I’m honored and humbled to be a working jazz musician in New York City. This is not an easily attainable goal, in fact I often wonder if it’s a reasonable goal. To me the goal has to be to play music as often and as well as possible; to lose oneself in the pursuit of mastery. Having practical goals isn’t bad, but it can’t be the reason. If you’re goal is to put food on the table and get health insurance, there are better ways. But if you’re looking for spiritual fulfillment and to give your life meaning – there’s nothing greater than this music. It’s been quite a journey and with all the years of frustration I experienced, it’s easy for me now to see what a blessing my life has become. A working saxophonist and respected teacher.

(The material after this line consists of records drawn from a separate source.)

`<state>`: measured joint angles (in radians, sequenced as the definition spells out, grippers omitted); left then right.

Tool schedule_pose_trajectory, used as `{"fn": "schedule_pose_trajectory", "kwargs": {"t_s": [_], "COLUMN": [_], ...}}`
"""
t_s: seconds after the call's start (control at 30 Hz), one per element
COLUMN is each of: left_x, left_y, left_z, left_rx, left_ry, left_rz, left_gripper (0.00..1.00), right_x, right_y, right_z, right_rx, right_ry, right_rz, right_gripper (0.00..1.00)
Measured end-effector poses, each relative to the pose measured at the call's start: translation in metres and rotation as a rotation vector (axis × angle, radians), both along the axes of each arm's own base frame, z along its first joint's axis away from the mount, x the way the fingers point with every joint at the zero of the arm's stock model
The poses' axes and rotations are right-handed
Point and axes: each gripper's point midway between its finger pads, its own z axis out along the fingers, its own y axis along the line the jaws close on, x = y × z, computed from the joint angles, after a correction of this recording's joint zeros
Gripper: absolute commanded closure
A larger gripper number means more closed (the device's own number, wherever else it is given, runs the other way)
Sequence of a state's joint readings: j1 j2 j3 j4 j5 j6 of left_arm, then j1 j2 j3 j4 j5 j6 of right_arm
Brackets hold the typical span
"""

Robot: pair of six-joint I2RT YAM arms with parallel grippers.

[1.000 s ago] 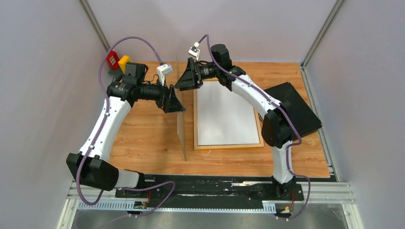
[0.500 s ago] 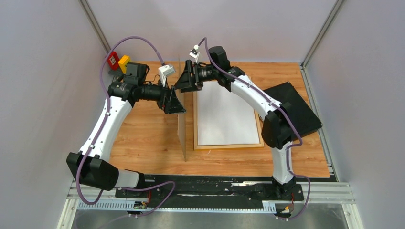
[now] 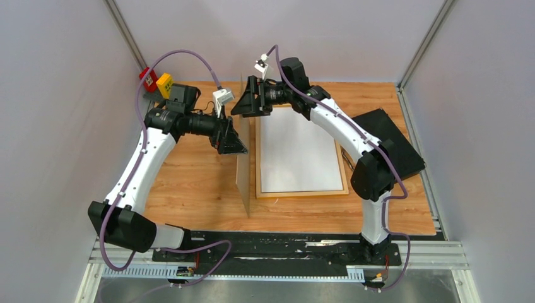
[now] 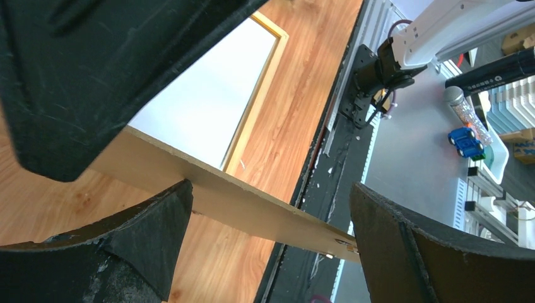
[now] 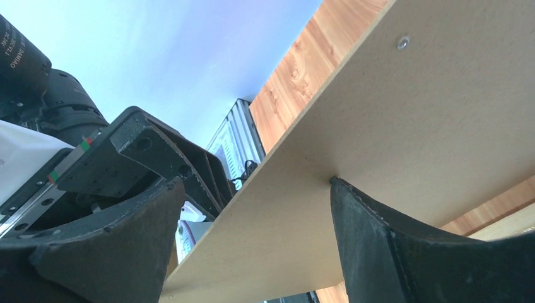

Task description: Put the photo into the frame

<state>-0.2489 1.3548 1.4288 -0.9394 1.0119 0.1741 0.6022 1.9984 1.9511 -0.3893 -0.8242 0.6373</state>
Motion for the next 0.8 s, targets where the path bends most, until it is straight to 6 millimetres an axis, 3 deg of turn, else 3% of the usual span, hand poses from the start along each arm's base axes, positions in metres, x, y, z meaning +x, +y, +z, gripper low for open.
{"fn": "schedule_pose_trajectory", "kwargs": {"t_s": [0.8], "left_x": [-0.012], "left_y": [-0.015], "left_z": [0.020], "left_rx": [-0.028], "left_ry": [-0.043], "left_rz": [-0.070], "left_gripper": [0.00], "right_x": [0.010], "right_y": [-0.007], "right_z": [-0.013], "right_rx": [-0.063], "right_ry": [-0.058], "right_rz": [-0.067], "right_gripper": [0.16]}}
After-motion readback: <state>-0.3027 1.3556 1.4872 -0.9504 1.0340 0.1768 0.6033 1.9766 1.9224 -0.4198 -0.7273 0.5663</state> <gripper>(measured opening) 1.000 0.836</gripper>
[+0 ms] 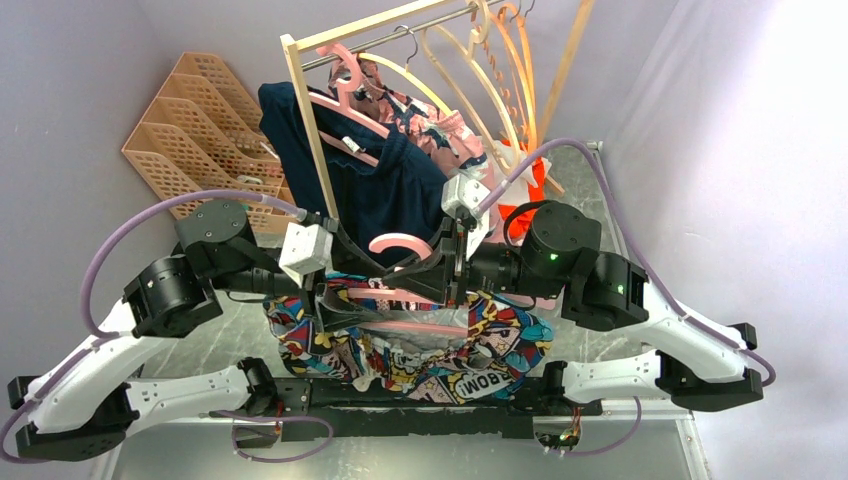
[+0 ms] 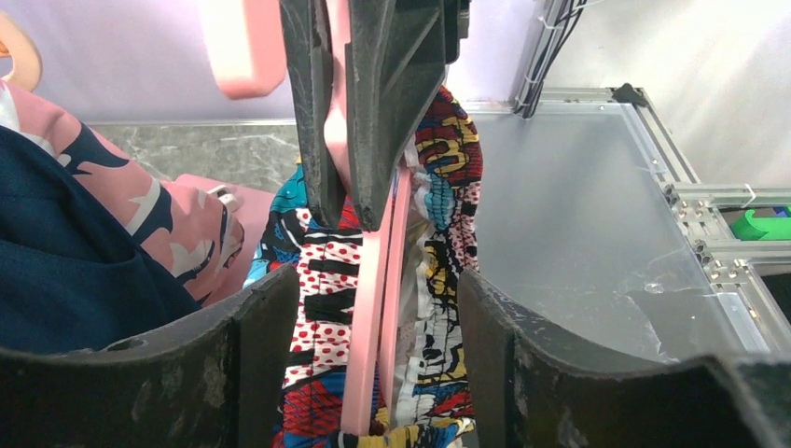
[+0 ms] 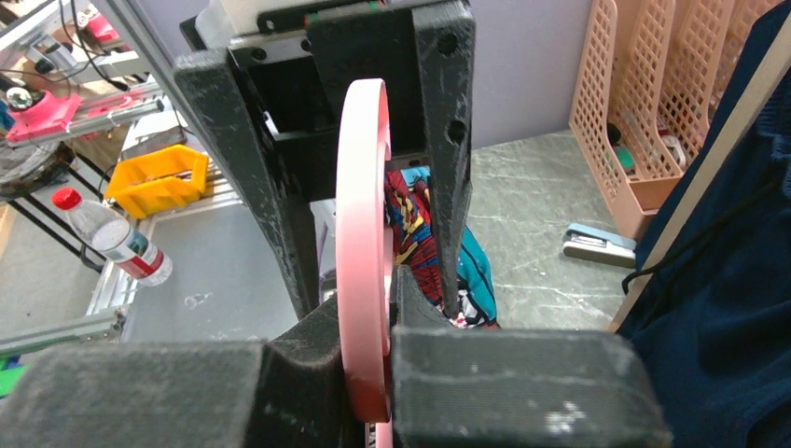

I’ve read posts on social media lately by young musicians complaining about the way things are. Older cats don’t give them a chance. I know that sometimes I’m included in north Jersey scene as being an “insider” and being one of the people keeping other people from working. But I want to tell the younger musicians (and sometimes disgruntled musicians of my generation) that every moment you spend looking at what isn’t being done for you or looking to assign blame for your lack of success to someone else, you’re missing an opportunity to give of this music. You’re missing an opportunity to listen more, practice more, you’re removing the joy that got you caught up in this music in the first place. I feel I was usually successful at responding to every slight by rededicating myself to the music. Practicing harder. Learning how to prepare for and get a call from a band leader and then later, how to keep that gig and get return calls. It’s hard and it doesn’t make much sense. There are fewer and fewer bands that actually have a chair for a saxophonist. And if you’re working 30 dates a year with a band, that’s outstanding. There are no more 50 week a year gigs.
At some point, hard work makes you valued. To feel valued for what you do, when you’re doing what love is an incredible gift. I remember for years wishing I had more private students, more classes, more gigs and more teaching opportunities. But it seems that overnight that changed. I had to trim back my teaching activities, I find myself relieved to have a Saturday night off. I don’t ask often how much a gig pays. I do it if I know the music will be high level and I’ll be challenged. If not, I don’t need to even worry about it. I’m not going to destroy my inner peace playing in a situation that doesn’t support my musical vision.